Abstract

Optical and electronic properties of carotenoids as also reflected in their colors have been fine-tuned through evolution, resulting in a structural diversity important for carotenoid properties as radical scavengers and as quenchers of electronically excited states. Carotenoids form antioxidant networks based on one-electron transfer with other carotenoids depending on the balance between ionization energy and electron affinity of the individual carotenoids as has been demonstrated by real-time kinetic studies and later confirmed by quantum mechanical calculations. The more hydrophilic xanthophylls serve as molecular wiring across membranes in these networks through anchoring in water/lipid interfaces resulting in synergism with more lipophilic carotenoids. Radical scavenging of such networks seems to be thermodynamically controlled according to a two-dimensional classification of potential antioxidants. Carotenoids in birds' plumage, as reflected by their color and color intensity, seem to be indicators of good antioxidant status and health of the bird, and such antioxidant networks appear to be in "equilibrium". Carotenoids are under other conditions involved in networks with other types of antioxidants as in egg yolk and in some fish.
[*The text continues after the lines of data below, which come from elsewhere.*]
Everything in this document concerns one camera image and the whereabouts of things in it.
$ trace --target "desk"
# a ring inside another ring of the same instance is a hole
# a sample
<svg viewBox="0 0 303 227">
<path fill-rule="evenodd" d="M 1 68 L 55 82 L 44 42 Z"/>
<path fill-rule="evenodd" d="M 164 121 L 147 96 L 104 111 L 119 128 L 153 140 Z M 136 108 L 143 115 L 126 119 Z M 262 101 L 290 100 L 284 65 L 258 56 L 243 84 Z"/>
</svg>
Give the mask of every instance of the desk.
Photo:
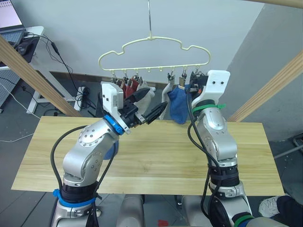
<svg viewBox="0 0 303 227">
<path fill-rule="evenodd" d="M 96 118 L 42 117 L 12 189 L 52 192 L 58 188 L 50 164 L 53 144 L 66 131 L 95 121 Z M 207 160 L 187 138 L 187 126 L 155 120 L 151 125 L 132 129 L 130 135 L 125 133 L 98 192 L 201 195 Z M 238 144 L 239 173 L 246 194 L 284 195 L 263 125 L 229 122 L 228 127 Z M 75 144 L 79 132 L 68 135 L 57 147 L 55 161 L 61 176 L 64 155 Z M 101 174 L 107 162 L 103 162 Z"/>
<path fill-rule="evenodd" d="M 42 26 L 27 27 L 26 31 L 31 32 L 36 35 L 42 35 L 44 32 L 44 27 L 42 27 Z M 81 101 L 76 102 L 75 97 L 72 97 L 71 94 L 55 79 L 55 77 L 47 69 L 45 69 L 43 67 L 43 64 L 39 63 L 38 54 L 36 52 L 33 53 L 33 57 L 31 59 L 30 63 L 35 70 L 38 70 L 40 73 L 42 73 L 42 75 L 62 94 L 63 98 L 66 101 L 75 102 L 74 108 L 77 111 L 80 110 L 79 106 L 81 106 Z M 0 70 L 8 70 L 8 69 L 9 69 L 9 67 L 7 67 L 7 66 L 0 67 Z M 34 98 L 31 99 L 30 104 L 27 108 L 28 114 L 35 112 L 35 109 L 36 109 L 38 103 L 49 103 L 49 101 L 47 99 L 40 98 L 40 94 L 37 91 L 34 92 L 33 97 Z"/>
</svg>

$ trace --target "sock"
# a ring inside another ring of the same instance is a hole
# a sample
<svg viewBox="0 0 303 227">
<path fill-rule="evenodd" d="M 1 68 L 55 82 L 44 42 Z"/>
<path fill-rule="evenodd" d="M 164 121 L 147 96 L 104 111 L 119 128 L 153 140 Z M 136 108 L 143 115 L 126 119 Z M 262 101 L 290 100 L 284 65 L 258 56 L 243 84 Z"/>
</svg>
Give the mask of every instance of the sock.
<svg viewBox="0 0 303 227">
<path fill-rule="evenodd" d="M 138 88 L 138 85 L 139 83 L 134 79 L 134 78 L 131 78 L 131 85 L 129 85 L 128 87 L 126 87 L 126 98 L 131 96 L 133 94 L 133 92 L 135 92 Z"/>
<path fill-rule="evenodd" d="M 188 115 L 185 89 L 178 86 L 167 94 L 170 99 L 170 117 L 178 124 L 184 124 Z"/>
<path fill-rule="evenodd" d="M 139 85 L 137 91 L 141 88 L 148 87 L 147 82 L 143 81 L 142 85 Z M 141 99 L 139 102 L 134 103 L 138 107 L 138 113 L 143 115 L 147 108 L 150 106 L 152 98 L 155 96 L 155 93 L 150 89 L 149 92 Z"/>
<path fill-rule="evenodd" d="M 169 102 L 169 96 L 168 96 L 168 92 L 172 91 L 172 88 L 174 86 L 175 80 L 171 81 L 170 83 L 168 83 L 166 85 L 166 87 L 163 89 L 162 91 L 162 102 Z M 159 119 L 163 120 L 165 113 L 167 111 L 167 106 L 165 107 L 165 109 L 163 110 L 163 112 L 160 114 Z"/>
<path fill-rule="evenodd" d="M 109 160 L 113 153 L 115 153 L 115 155 L 118 153 L 118 149 L 119 149 L 119 142 L 116 141 L 116 149 L 114 150 L 114 145 L 106 152 L 106 154 L 103 157 L 103 160 Z"/>
<path fill-rule="evenodd" d="M 124 81 L 118 80 L 117 85 L 123 90 L 123 98 L 126 98 L 126 85 Z"/>
</svg>

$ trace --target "gray wall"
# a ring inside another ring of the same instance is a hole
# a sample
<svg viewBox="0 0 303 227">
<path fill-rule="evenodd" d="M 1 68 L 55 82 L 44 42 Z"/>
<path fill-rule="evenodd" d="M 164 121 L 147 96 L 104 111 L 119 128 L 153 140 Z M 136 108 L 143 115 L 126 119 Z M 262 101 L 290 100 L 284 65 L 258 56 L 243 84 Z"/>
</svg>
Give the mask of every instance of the gray wall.
<svg viewBox="0 0 303 227">
<path fill-rule="evenodd" d="M 111 76 L 98 64 L 101 54 L 120 51 L 129 41 L 149 35 L 147 0 L 13 0 L 25 26 L 44 26 L 75 73 Z M 151 0 L 153 34 L 180 39 L 186 47 L 204 46 L 213 55 L 204 69 L 227 69 L 263 3 L 239 0 Z M 66 71 L 50 60 L 45 44 L 38 57 L 50 71 Z M 206 61 L 198 50 L 182 51 L 178 44 L 152 41 L 127 47 L 126 54 L 108 56 L 105 68 L 191 64 Z M 167 71 L 140 75 L 167 82 Z"/>
<path fill-rule="evenodd" d="M 220 99 L 230 117 L 303 48 L 303 10 L 266 4 L 228 67 Z M 269 140 L 303 132 L 303 75 L 244 119 L 262 122 Z"/>
</svg>

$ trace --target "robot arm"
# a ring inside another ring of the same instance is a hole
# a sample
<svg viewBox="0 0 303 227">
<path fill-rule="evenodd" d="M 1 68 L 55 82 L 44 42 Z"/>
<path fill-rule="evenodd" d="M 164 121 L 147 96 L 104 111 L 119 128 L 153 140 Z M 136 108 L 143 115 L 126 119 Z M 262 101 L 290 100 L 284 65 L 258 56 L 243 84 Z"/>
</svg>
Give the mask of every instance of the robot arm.
<svg viewBox="0 0 303 227">
<path fill-rule="evenodd" d="M 239 179 L 237 144 L 229 134 L 226 120 L 217 105 L 229 76 L 227 71 L 210 70 L 207 76 L 192 73 L 190 79 L 191 90 L 194 91 L 191 107 L 197 118 L 196 129 L 206 152 L 213 157 L 209 161 L 209 188 L 213 197 L 208 206 L 208 217 L 214 227 L 233 227 L 244 221 L 247 225 L 243 226 L 248 227 L 284 226 L 271 219 L 252 217 Z"/>
<path fill-rule="evenodd" d="M 138 113 L 134 102 L 142 99 L 149 88 L 134 92 L 123 100 L 123 91 L 116 84 L 102 83 L 103 107 L 108 113 L 100 121 L 88 125 L 80 132 L 76 144 L 63 160 L 63 185 L 55 190 L 58 196 L 53 216 L 53 227 L 95 226 L 92 208 L 99 183 L 97 177 L 103 156 L 124 132 L 130 128 L 155 120 L 167 103 L 161 103 L 144 116 Z"/>
</svg>

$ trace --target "white sock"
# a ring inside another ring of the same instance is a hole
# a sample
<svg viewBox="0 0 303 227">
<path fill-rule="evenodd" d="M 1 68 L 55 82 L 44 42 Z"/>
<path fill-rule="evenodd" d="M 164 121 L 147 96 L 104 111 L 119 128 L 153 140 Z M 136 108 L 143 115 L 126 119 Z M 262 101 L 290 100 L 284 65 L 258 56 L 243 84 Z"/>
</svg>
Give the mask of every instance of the white sock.
<svg viewBox="0 0 303 227">
<path fill-rule="evenodd" d="M 167 93 L 172 91 L 172 88 L 174 87 L 174 84 L 175 84 L 175 80 L 172 80 L 163 89 L 163 91 L 162 91 L 162 102 L 167 102 L 167 103 L 169 102 L 169 96 L 167 95 Z M 165 107 L 163 112 L 160 114 L 160 116 L 159 116 L 160 120 L 164 119 L 166 111 L 167 111 L 167 106 Z"/>
<path fill-rule="evenodd" d="M 139 85 L 137 90 L 141 88 L 148 87 L 147 82 L 143 81 L 142 85 Z M 141 99 L 139 102 L 134 103 L 138 107 L 138 113 L 143 115 L 147 108 L 150 106 L 152 98 L 155 96 L 155 93 L 150 89 L 149 92 Z"/>
</svg>

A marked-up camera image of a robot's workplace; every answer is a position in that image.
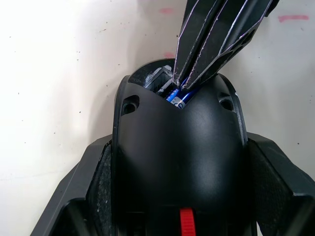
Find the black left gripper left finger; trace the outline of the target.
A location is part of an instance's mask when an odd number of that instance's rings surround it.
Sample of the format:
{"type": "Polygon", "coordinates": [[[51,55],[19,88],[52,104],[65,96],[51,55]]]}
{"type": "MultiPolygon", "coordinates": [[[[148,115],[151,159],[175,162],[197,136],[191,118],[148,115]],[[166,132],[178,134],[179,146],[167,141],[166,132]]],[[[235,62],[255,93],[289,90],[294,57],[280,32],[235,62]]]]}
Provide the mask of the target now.
{"type": "Polygon", "coordinates": [[[91,143],[79,163],[60,181],[33,236],[113,236],[111,137],[91,143]]]}

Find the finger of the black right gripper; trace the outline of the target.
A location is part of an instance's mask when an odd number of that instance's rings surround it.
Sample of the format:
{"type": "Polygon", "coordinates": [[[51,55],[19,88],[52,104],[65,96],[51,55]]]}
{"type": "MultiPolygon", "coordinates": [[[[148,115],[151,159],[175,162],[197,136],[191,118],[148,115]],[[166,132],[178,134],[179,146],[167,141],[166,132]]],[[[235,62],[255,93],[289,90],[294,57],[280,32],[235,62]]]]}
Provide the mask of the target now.
{"type": "Polygon", "coordinates": [[[272,0],[216,0],[217,11],[206,31],[183,89],[192,89],[213,77],[252,40],[272,0]]]}
{"type": "Polygon", "coordinates": [[[215,0],[188,0],[182,27],[178,36],[173,83],[183,84],[194,65],[206,31],[217,11],[215,0]]]}

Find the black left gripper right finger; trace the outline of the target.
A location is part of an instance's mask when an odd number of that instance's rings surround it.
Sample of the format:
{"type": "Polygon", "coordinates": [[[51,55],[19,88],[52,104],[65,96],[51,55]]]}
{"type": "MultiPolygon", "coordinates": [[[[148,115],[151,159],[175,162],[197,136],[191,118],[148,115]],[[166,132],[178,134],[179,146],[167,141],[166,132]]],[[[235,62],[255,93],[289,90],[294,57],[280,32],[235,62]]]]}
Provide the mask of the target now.
{"type": "Polygon", "coordinates": [[[245,235],[313,236],[315,181],[272,140],[247,133],[242,199],[245,235]]]}

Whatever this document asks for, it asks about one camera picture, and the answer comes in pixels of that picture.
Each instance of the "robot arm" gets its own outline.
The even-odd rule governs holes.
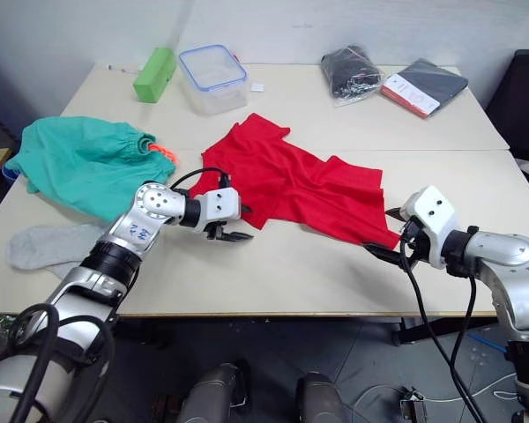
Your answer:
[[[518,375],[519,401],[529,411],[529,238],[482,232],[476,226],[458,230],[454,208],[433,186],[413,194],[399,211],[388,214],[406,222],[402,238],[413,250],[408,257],[412,266],[420,260],[446,268],[452,276],[472,274],[490,289],[509,340],[506,356]],[[376,245],[366,248],[401,267],[398,253]]]
[[[19,336],[22,346],[0,357],[0,422],[10,421],[12,415],[21,416],[15,421],[38,421],[42,416],[53,419],[59,415],[78,362],[99,355],[98,322],[108,327],[113,324],[115,312],[133,287],[139,266],[163,225],[190,227],[195,233],[207,232],[208,238],[223,241],[252,238],[223,232],[229,220],[241,217],[242,209],[239,194],[228,186],[224,175],[221,188],[196,198],[157,182],[148,182],[138,189],[129,211],[101,236],[89,256],[69,272],[48,298],[47,303],[58,312],[61,326],[57,327],[55,352],[26,412],[14,410],[22,403],[19,398],[23,397],[38,360],[36,346],[48,327],[47,316],[34,314]],[[66,319],[73,322],[63,325]],[[78,419],[85,418],[85,413],[81,413]]]

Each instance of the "plastic bag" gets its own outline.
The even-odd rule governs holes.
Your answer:
[[[366,99],[384,82],[384,73],[357,46],[347,46],[323,56],[321,68],[335,107]]]

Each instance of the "blue lid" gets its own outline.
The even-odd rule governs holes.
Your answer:
[[[178,58],[184,73],[200,91],[247,80],[245,69],[221,44],[186,50]]]

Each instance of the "white wall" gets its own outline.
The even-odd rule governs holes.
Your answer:
[[[317,63],[348,43],[375,63],[456,64],[483,105],[513,51],[529,48],[529,0],[196,0],[178,50],[228,45],[245,63]],[[0,0],[0,116],[14,130],[57,115],[93,63],[139,63],[173,38],[181,2]]]

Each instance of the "gray sock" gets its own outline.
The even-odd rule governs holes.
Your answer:
[[[64,278],[107,230],[108,224],[100,221],[69,227],[30,227],[11,238],[6,261],[16,269],[46,268]]]
For the more hydrophilic (iso)flavonoids and their glycosides, antioxidant synergism through regeneration of the lipophilic carotenoids active as radical scavengers becomes kinetically controlled at interfaces. Carotenoids appear accordingly, and also in food, as antioxidants under two types of conditions: (i) in "equilibrium" with other antioxidants in thermodynamically controlled networks serving as color indicators of good antioxidant status and (ii) as antioxidants active through radical scavenging in networks with kinetically controlled regeneration.